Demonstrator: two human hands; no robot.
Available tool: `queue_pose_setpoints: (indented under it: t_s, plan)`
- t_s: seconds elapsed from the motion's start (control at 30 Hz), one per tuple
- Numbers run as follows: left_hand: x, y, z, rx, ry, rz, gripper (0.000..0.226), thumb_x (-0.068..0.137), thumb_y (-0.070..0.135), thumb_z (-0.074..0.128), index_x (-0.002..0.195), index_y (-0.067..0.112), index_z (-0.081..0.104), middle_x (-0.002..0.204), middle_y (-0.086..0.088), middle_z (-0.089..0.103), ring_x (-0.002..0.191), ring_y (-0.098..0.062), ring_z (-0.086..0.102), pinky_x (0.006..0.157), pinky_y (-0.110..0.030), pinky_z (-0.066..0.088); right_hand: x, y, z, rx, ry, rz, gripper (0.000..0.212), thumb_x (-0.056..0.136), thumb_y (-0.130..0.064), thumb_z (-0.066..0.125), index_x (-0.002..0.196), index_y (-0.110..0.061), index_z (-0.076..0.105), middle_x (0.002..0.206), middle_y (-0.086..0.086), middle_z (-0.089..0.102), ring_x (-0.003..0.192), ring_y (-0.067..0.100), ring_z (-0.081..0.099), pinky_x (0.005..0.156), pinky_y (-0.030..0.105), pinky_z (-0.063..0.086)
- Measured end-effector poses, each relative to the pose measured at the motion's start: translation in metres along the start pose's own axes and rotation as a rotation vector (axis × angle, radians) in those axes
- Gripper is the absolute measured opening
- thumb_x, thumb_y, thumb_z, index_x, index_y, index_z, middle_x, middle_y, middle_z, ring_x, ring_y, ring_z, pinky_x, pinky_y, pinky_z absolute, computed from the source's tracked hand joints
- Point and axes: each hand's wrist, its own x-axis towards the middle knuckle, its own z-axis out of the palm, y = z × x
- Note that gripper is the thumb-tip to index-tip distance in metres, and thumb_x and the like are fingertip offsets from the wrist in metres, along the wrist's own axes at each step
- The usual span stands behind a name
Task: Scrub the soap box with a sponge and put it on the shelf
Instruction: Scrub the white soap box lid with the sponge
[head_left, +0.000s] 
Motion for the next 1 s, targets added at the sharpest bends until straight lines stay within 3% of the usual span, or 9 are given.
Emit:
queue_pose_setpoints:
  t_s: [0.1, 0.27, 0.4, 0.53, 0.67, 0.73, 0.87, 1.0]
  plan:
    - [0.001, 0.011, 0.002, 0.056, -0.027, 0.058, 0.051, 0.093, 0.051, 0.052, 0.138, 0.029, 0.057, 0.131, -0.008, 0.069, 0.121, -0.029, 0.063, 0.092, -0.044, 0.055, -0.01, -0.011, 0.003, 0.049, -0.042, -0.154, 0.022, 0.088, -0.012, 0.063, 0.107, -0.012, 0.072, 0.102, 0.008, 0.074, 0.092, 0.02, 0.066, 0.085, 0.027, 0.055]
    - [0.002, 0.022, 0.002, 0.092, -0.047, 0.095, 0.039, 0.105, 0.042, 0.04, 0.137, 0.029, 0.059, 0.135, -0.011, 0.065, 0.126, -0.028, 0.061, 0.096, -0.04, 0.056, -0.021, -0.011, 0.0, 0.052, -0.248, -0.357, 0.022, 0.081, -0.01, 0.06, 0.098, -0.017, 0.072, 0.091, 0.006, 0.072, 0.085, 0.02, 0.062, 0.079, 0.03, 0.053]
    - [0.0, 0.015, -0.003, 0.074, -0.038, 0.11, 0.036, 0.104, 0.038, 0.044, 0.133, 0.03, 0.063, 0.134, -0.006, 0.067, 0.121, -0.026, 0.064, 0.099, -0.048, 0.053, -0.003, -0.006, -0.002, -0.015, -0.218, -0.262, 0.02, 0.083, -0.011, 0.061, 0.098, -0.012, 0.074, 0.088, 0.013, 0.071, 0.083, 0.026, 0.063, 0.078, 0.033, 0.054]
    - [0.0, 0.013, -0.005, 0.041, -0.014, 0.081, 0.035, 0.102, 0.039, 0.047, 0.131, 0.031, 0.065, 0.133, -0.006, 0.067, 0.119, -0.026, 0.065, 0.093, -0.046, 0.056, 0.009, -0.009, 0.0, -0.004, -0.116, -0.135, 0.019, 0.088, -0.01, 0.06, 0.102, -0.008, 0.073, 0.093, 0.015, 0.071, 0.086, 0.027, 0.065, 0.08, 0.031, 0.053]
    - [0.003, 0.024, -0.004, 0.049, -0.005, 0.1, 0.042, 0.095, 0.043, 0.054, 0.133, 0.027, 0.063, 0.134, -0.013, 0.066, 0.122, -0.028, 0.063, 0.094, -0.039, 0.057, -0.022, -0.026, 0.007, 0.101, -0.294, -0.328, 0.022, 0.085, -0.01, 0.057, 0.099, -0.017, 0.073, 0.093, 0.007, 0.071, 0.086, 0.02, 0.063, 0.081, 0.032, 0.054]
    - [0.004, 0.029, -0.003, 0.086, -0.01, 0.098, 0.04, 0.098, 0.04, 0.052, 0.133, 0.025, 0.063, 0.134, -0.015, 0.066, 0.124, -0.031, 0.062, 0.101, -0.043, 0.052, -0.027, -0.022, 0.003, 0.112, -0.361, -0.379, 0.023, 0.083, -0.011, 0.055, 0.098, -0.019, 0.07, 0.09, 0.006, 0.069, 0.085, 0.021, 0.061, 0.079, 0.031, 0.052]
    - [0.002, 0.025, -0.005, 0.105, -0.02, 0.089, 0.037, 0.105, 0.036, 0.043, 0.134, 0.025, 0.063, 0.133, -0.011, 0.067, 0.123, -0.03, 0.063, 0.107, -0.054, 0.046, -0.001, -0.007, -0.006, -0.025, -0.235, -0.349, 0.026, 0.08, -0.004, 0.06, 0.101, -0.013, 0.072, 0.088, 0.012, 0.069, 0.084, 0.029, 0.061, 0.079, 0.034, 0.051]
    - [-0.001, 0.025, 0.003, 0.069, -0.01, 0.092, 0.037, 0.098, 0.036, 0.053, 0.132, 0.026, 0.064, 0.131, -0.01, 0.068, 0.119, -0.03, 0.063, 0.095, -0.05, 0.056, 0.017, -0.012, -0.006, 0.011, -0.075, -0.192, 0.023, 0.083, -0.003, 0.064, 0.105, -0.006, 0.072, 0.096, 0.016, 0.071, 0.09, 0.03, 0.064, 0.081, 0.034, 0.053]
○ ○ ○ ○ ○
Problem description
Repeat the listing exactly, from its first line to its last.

Result
Demonstrator: two human hands; no robot.
Available tool: `queue_pose_setpoints: (indented under it: t_s, plan)`
- t_s: seconds elapsed from the motion's start (control at 30 Hz), one per tuple
- Numbers run as follows: left_hand: x, y, z, rx, ry, rz, gripper (0.000..0.226), thumb_x (-0.068..0.137), thumb_y (-0.070..0.135), thumb_z (-0.074..0.128), index_x (-0.002..0.195), index_y (-0.067..0.112), index_z (-0.081..0.104), middle_x (-0.002..0.204), middle_y (-0.086..0.088), middle_z (-0.089..0.103), ring_x (-0.002..0.191), ring_y (-0.098..0.062), ring_z (-0.086..0.102), pinky_x (0.006..0.157), pinky_y (-0.110..0.030), pinky_z (-0.066..0.088); right_hand: x, y, z, rx, ry, rz, gripper (0.000..0.212), thumb_x (-0.056..0.136), thumb_y (-0.130..0.064), thumb_z (-0.066..0.125), index_x (-0.002..0.196), index_y (-0.110..0.061), index_z (-0.076..0.105), middle_x (0.002..0.206), middle_y (-0.086..0.086), middle_z (-0.089..0.102), ring_x (-0.003..0.192), ring_y (-0.067..0.100), ring_z (-0.081..0.099), pinky_x (0.005..0.156), pinky_y (-0.030..0.105), pinky_z (-0.063..0.086)
- Measured end-effector poses, each relative to the pose measured at the motion's start: translation in metres along the start pose's own axes and rotation as a rotation vector (axis × angle, radians) in those axes
- Gripper is the absolute measured opening
- thumb_x, thumb_y, thumb_z, index_x, index_y, index_z, middle_x, middle_y, middle_z, ring_x, ring_y, ring_z, pinky_x, pinky_y, pinky_z absolute, computed from the source's tracked hand joints
- Point and axes: each hand's wrist, its own x-axis towards the middle knuckle, its own z-axis out of the palm, y = z × x
- Note that gripper is the thumb-tip to index-tip distance in metres, and thumb_x and the like are fingertip offsets from the wrist in metres, along the wrist's own axes at each step
- The usual span stands behind a name
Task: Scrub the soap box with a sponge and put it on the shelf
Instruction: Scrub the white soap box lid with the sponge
[head_left, +0.000s] 
Motion for the next 1 s, targets added at the sharpest bends until straight lines stay within 3% of the usual span, or 9 are given.
Emit:
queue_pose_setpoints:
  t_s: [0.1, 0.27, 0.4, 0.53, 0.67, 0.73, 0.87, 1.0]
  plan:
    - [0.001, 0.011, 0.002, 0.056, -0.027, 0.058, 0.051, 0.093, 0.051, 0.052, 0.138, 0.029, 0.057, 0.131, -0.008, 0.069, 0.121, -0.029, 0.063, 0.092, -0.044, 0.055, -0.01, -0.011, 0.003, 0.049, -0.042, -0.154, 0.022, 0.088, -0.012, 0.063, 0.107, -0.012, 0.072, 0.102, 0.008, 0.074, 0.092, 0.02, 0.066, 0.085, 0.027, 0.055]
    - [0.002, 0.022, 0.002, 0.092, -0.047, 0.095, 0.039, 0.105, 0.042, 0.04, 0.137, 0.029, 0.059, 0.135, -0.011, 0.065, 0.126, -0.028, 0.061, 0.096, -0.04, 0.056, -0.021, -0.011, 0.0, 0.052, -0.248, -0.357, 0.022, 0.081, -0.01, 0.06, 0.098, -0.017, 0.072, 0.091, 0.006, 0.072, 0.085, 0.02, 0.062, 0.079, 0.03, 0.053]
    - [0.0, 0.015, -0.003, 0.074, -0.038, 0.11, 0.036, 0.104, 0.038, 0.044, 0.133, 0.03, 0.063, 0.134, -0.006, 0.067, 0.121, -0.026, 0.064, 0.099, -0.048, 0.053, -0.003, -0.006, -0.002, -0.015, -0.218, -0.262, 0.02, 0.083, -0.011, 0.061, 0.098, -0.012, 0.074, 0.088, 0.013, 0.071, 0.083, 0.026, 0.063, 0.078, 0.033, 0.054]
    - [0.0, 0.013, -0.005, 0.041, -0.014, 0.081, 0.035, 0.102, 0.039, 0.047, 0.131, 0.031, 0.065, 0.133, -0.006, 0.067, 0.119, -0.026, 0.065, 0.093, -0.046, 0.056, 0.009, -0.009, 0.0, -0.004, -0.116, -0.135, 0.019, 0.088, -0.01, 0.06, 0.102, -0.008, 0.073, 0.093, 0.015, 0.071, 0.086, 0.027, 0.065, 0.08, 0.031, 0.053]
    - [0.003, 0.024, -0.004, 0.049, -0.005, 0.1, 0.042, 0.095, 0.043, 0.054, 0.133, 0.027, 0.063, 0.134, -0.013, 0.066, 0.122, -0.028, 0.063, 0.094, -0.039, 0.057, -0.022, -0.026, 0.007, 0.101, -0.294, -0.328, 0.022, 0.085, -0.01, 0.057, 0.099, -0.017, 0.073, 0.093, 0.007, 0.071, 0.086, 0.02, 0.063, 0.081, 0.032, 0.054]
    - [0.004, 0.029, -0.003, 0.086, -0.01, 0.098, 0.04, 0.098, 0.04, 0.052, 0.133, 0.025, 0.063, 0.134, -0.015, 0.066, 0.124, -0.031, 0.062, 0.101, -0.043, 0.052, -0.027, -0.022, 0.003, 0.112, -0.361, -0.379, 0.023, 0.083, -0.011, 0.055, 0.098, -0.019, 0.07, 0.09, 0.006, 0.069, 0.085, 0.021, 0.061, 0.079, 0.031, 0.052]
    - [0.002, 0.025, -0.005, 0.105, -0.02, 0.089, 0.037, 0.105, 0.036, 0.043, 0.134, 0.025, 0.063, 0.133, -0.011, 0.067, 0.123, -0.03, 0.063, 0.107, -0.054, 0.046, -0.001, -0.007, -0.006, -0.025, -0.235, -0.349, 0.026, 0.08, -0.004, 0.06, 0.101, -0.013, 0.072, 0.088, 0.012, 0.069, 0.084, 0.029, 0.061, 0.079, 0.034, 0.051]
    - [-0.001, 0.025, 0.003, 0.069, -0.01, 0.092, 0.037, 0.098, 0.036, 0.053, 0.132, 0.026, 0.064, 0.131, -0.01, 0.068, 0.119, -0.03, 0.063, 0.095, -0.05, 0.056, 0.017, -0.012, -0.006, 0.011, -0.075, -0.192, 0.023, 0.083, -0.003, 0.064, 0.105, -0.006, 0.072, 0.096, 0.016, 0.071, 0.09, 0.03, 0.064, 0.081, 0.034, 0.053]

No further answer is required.